The German government announced Wednesday evening an additional fiscal stimulus worth 4% of its GDP or about €140 billion. It leads European countries in terms of government support during the pandemic, proving that where there is a will, there is a way.
Before the health crisis, the European Central Bank (ECB) and other European institutions, called for countries with large account surplus to increase fiscal spending. Mario Draghi, in particular, is known for calling for structural reforms and more fiscal spending for most of its mandate as the ECB President.
Fiscal Policy vs. Monetary Policy
While monetary policy refers to central banks’ actions to influence the money supply in an economy, fiscal policy refers to government spending. Both fiscal and monetary policies can influence economic growth, especially when they act towards the same goal. An expansionary monetary policy coupled with an expansionary fiscal policy, always produces better and faster results than any other combination between the two policies.
The massive fiscal stimulus announced by Germany less than 24 hours before Thursday’s ECB decision places the German COVID-19 response as almost as high potency as the one in the United States, without including automatic stabilizers (e.g., VAT).
So what did Germany do exactly? The package focuses on the consumer, with the idea of stimulating spending. In this regard, the German government announced a temporary VAT cut from 19% to 16% in the second half of 2020.

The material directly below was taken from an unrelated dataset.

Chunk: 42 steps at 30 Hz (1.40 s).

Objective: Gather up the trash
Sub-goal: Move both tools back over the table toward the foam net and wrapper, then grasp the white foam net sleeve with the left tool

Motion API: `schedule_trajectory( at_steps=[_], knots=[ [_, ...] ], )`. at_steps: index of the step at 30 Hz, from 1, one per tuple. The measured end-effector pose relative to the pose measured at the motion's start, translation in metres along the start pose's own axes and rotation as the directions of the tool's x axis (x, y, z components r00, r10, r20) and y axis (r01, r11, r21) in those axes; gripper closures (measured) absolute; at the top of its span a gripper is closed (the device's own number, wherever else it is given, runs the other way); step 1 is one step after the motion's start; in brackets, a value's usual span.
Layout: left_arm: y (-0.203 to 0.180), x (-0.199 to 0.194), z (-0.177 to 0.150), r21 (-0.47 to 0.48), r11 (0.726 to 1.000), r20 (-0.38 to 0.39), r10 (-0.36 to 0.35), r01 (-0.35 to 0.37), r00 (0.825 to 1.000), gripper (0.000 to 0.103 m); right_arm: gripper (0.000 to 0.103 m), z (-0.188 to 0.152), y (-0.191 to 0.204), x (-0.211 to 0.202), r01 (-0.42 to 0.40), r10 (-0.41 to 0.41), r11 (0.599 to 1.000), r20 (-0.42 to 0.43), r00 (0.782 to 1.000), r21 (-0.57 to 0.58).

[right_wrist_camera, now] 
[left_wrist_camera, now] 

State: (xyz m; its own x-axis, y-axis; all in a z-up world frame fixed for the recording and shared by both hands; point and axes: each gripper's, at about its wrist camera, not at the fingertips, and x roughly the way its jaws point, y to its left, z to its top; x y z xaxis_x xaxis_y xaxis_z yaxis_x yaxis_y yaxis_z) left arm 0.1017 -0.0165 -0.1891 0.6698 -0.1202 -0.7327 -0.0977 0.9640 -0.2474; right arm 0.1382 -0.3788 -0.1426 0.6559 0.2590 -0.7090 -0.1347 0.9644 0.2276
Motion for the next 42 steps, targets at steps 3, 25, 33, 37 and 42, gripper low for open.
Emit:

It also lowered the energy tax and offered a €300 bonus per child. Moreover, it offered new incentives to buy electric vehicles. These are only the main measures announced, what matters is that the government is active in the fiscal space and has plenty of funds to support such measures.
It becomes obvious that Germany is one of the first countries best placed to recover in the second half of the year and into 2021. More importantly, as Germany is the largest European economy, the spillover effect will stimulate other economies in the European Union.
All in all, a further boost given by Germans to their economy, but a major confidence signal for Europe and the European Union. As a consequence, the German DAX futures gaped over 4% on the announcement, continuing the rally it started for about a month.
The new fiscal package looks well-suited to fight the pandemic, and Germany endorsed the benefits of counter-cyclical fiscal policy.